Monday, Aug. 17, 1959
Changes of the Week
P: Samuel Maurice McAshan Jr., 54, moved up from vice president to president of the world's biggest cotton dealer, Anderson, Clayton & Co. of Houston, replacing Harmon Whittington, who retired under pressure at 59. McAshan, an Anderson, Clayton regular since he left Princeton ('27), is described by Founder Will Clayton, his father-in-law, as having "the quickest mind and greatest curiosity of anyone I've encountered." The shift marks a return to power of courtly, fiercely competitive Will Clayton, 79, onetime U.S. Assistant Secretary of State, who retired as chairman of Anderson, Clayton in 1950--only to see sales start to move down. They skidded from $1,068,000,000 in 1951 to $792 million in fiscal 1958. Clayton, still the biggest stockholder (he and his family own 40% worth $52 million), tangled with President Whittington and Chairman and Chief Executive Lamar Fleming Jr. over ways to start the curve up again, last month stepped out of retirement and put himself back on the board.

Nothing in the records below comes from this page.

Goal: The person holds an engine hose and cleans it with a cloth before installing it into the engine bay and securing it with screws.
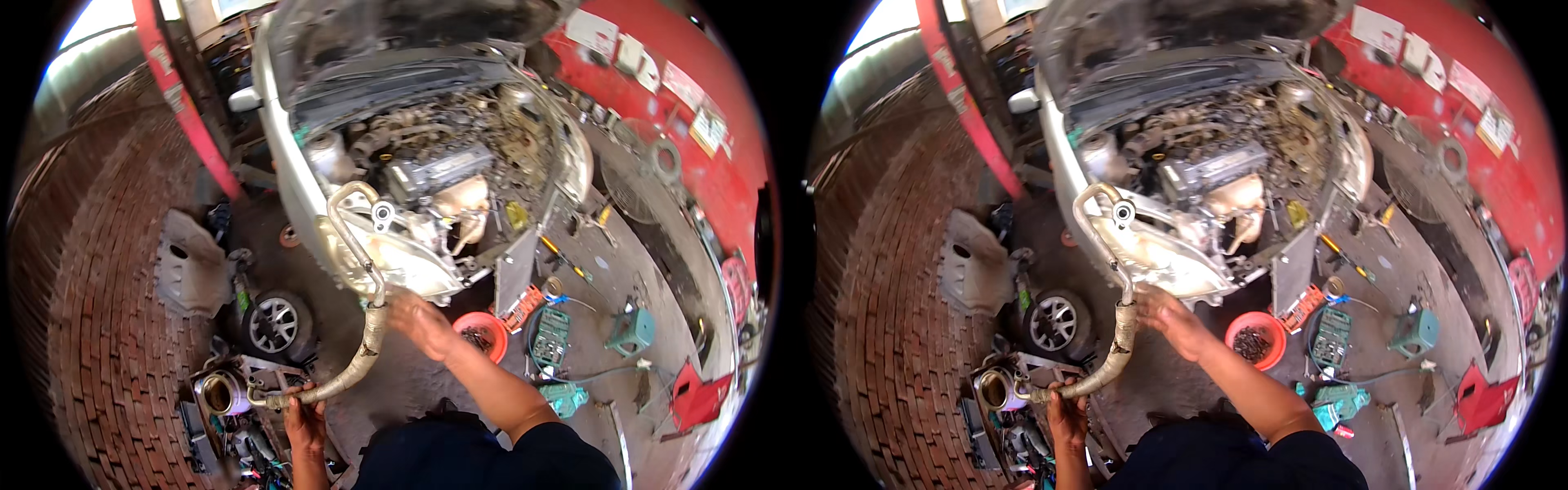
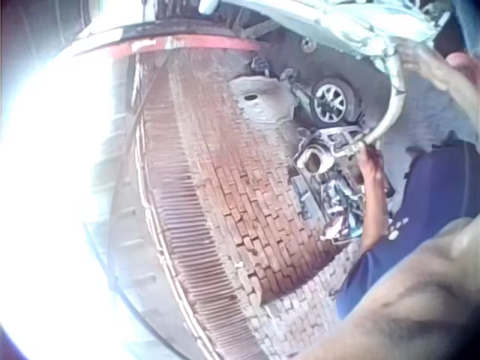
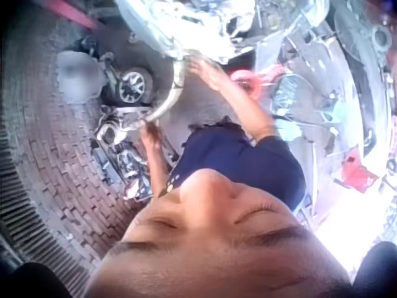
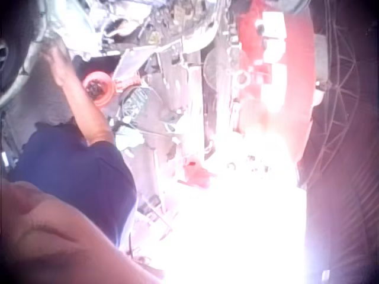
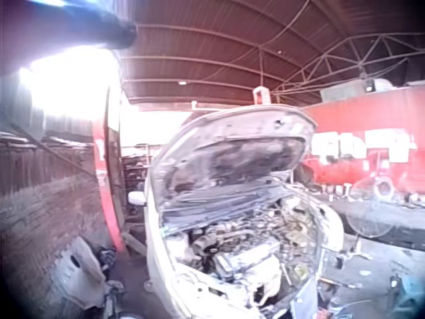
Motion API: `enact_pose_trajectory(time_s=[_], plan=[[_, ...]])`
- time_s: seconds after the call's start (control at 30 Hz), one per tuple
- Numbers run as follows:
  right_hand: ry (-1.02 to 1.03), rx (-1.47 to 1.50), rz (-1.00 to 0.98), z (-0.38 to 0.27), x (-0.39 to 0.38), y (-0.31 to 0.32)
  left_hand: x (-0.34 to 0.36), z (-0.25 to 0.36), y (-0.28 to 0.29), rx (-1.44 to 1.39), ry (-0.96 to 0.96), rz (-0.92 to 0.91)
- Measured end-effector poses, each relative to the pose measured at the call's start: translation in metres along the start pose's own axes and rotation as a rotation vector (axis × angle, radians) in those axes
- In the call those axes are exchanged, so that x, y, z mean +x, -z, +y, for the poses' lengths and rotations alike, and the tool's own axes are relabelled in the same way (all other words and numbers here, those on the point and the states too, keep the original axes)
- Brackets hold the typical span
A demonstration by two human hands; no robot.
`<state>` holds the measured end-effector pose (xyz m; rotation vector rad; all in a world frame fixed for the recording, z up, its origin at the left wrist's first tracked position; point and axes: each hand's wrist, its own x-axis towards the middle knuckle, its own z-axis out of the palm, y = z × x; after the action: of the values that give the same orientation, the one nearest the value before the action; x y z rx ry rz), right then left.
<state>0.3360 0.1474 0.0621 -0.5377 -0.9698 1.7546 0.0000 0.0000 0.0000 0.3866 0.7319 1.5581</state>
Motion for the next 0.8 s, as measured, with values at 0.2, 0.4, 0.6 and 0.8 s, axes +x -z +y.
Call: enact_pose_trajectory(time_s=[0.2,0.4,0.6,0.8], plan=[[0.235,0.078,0.215,-0.109,-0.082,0.051,0.003,-0.072,-0.090,0.222,0.104,-0.141],[0.363,0.227,0.358,-0.139,-0.153,0.090,0.019,-0.122,-0.153,0.294,-0.013,-0.235],[0.457,0.160,0.472,-0.148,-0.194,0.108,0.065,-0.132,-0.176,0.122,0.154,-0.064],[0.491,0.173,0.563,-0.157,-0.211,0.111,0.086,-0.143,-0.185,0.163,0.196,-0.153]])
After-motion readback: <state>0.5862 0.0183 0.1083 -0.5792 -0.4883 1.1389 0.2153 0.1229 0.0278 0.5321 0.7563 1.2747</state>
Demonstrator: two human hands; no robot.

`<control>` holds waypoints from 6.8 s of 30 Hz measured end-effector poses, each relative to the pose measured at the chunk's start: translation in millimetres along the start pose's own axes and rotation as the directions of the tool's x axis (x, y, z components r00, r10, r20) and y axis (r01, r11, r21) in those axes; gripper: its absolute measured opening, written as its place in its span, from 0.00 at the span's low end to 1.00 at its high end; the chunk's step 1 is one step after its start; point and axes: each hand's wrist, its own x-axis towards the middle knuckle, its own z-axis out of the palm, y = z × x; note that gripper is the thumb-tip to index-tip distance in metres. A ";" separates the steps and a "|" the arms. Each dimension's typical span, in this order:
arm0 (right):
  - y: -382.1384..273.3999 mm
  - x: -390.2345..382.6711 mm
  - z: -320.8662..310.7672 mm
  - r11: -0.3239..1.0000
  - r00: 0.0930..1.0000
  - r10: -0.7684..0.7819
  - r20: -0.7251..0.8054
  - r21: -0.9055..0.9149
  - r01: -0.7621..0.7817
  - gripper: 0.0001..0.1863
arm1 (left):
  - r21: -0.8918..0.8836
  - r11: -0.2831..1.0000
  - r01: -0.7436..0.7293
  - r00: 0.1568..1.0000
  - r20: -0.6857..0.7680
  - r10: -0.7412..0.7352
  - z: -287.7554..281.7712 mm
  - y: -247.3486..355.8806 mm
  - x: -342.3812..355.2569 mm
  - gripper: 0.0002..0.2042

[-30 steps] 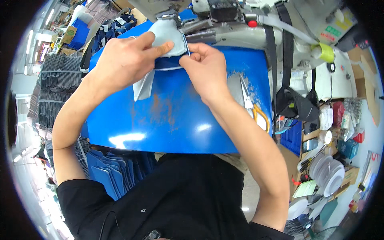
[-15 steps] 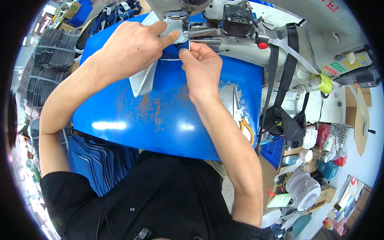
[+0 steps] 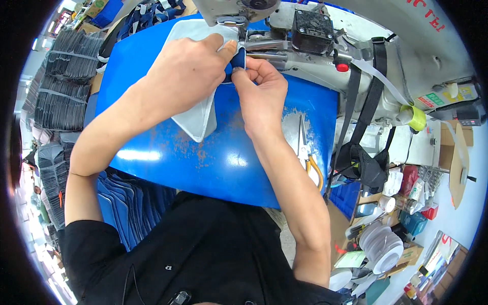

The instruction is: Sewing blue fabric bag components together using an industrial sewing machine.

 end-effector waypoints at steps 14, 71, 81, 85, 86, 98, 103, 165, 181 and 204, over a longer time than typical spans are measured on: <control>4.6 4.1 -1.9 0.993 0.994 -0.111 0.011 -0.030 0.112 0.09 | 0.009 0.998 0.067 0.998 -0.021 -0.066 2.2 11.5 -4.3 0.22; -36.6 -7.8 -74.0 0.851 0.839 -0.525 -0.145 -0.104 0.515 0.13 | -0.901 -0.371 0.226 0.569 0.431 -0.701 53.3 -66.9 -191.5 0.35; 0.8 -52.5 -41.1 0.953 0.979 -0.205 0.005 -0.226 0.200 0.14 | -0.906 -0.371 0.204 0.549 0.420 -0.723 49.5 -77.2 -191.5 0.34; 11.4 -77.8 -33.4 0.998 0.990 -0.038 0.136 -0.049 0.045 0.15 | -0.908 -0.362 0.209 0.520 0.417 -0.745 43.7 -65.5 -185.9 0.35; 9.3 -80.4 -32.3 0.998 0.990 -0.039 0.136 -0.046 0.045 0.15 | -0.910 -0.346 0.229 0.526 0.415 -0.742 42.8 -63.7 -186.2 0.35; 9.7 -81.9 -29.8 0.985 0.987 -0.011 0.160 0.170 -0.017 0.14 | -0.921 -0.266 0.285 0.550 0.384 -0.742 46.1 -65.4 -189.1 0.39; 4.8 -85.6 -23.6 0.987 0.992 0.008 0.129 0.156 -0.028 0.15 | -0.927 -0.248 0.280 0.558 0.367 -0.744 48.5 -68.4 -192.3 0.39; -37.8 -185.7 -148.7 0.158 0.990 0.095 -0.108 -0.980 -0.122 0.47 | -0.860 -0.507 0.054 0.263 0.502 -0.824 114.1 -94.9 -302.4 0.28; 12.2 -57.8 1.1 0.683 0.949 0.266 0.169 -0.728 -0.062 0.37 | -0.942 -0.334 0.018 0.325 0.321 -0.889 66.5 -90.3 -299.5 0.35; 58.3 -89.4 -22.2 0.895 0.970 0.244 -0.001 -0.385 -0.225 0.17 | -0.741 -0.427 0.518 0.617 0.670 -0.413 124.5 -92.1 -163.2 0.23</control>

P: Albert Handschumacher, 40, became president of Lear, Inc. (TIME, May 4), replacing James Anast, 40, former aide to Federal Aviation Boss Pete Quesada. Anast was made president last April, soon showed he planned to be the boss. He politely notified Founder William Lear, 57, who controls the company, not to visit the plant without forewarning Anast (replied Lear: "I'm going to make believe, young man, that I did not hear that"). Showing who is boss, Bill Lear, without warning, turned to Director Handschumacher at the quarterly board meeting, asked if he would take over. Says Lear of Handschumacher, a former Lear vice president, who left in 1957 to become a veep of Rheem Manufacturing Co.: "I told him not to get too far away, that we had plans for him."